9 min read

How to simulate a dataset for fitting linear mixed models

[DEPRECATED] Please refer to this updated method for simulating data.

Recently, I’m working on exploring how linear mixed model (LMM) works and how to fit data with it. I remember that when I started to learn the linear model, simulating a dataset and fitting it accordingly facilitate my understanding how the models work.

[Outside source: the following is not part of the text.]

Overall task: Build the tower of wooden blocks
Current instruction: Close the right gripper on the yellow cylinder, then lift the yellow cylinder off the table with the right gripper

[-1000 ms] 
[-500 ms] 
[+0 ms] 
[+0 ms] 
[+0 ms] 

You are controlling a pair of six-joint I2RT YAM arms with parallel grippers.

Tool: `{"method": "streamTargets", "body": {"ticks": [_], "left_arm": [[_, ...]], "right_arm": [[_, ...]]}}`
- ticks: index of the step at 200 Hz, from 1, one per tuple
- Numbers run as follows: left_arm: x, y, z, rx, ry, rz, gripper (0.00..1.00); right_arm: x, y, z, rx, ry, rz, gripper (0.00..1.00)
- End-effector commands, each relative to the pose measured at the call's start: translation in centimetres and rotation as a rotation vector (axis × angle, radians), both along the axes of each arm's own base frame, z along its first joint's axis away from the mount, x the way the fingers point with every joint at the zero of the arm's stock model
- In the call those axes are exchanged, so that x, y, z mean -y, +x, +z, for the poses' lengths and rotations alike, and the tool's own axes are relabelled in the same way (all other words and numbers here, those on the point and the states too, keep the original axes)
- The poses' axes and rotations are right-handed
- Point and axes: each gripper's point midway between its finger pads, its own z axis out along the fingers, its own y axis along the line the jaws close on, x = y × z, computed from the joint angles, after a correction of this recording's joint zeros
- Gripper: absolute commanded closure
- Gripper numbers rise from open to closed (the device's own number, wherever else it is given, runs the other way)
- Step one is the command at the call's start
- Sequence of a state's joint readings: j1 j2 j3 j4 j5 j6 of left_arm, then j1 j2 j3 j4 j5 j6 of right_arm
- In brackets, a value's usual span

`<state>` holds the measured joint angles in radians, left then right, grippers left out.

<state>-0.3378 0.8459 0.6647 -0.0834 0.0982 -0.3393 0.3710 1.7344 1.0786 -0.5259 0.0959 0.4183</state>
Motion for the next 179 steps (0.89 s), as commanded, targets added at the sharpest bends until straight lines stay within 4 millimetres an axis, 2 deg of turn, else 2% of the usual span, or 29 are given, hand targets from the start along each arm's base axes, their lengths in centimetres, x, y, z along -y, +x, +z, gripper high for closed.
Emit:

So probably it would be the same case for LMM. Unfortunately, no functions in R are found to simulate a dataset directly for a LMM. Hence, I decided to write codes to fulfill this purpose.

To simulate the dataset for LMM, firstly, an experiment design in psychology is assumed. Secondly, μ (mean of the population) of all conditions, σ (standard deviation) for residual and random effects are set. Thirdly, the dependent variable is calculated accordingly. Finally, the estimated results of fitted fixed and random effects are compared to the pre-set parameters.

1 Simulate the Experiment Design

(Sorry in advance, due to my limited knowledge, I cannot make the codes flexible enough, and, therefore, the experiment design of this simulated data set has to be 2 × 2 within-subject design or less complicated.)

For each trial, one face will be presented to the participant and the task is to judge if the eyes are upright or inverted. The face will be upright intact, upright scrambled, inverted intact or inverted scrambled. We will only use the response time (RT) as the dependent variable and assume the distribution of RT is normally distributed.

There are two independent variables in this experiment (IV1: upright vs. inverted; IV2: intact vs. scrambled). Participants completed the trials of all stimuli in all conditions (2 × 2 within-subject design).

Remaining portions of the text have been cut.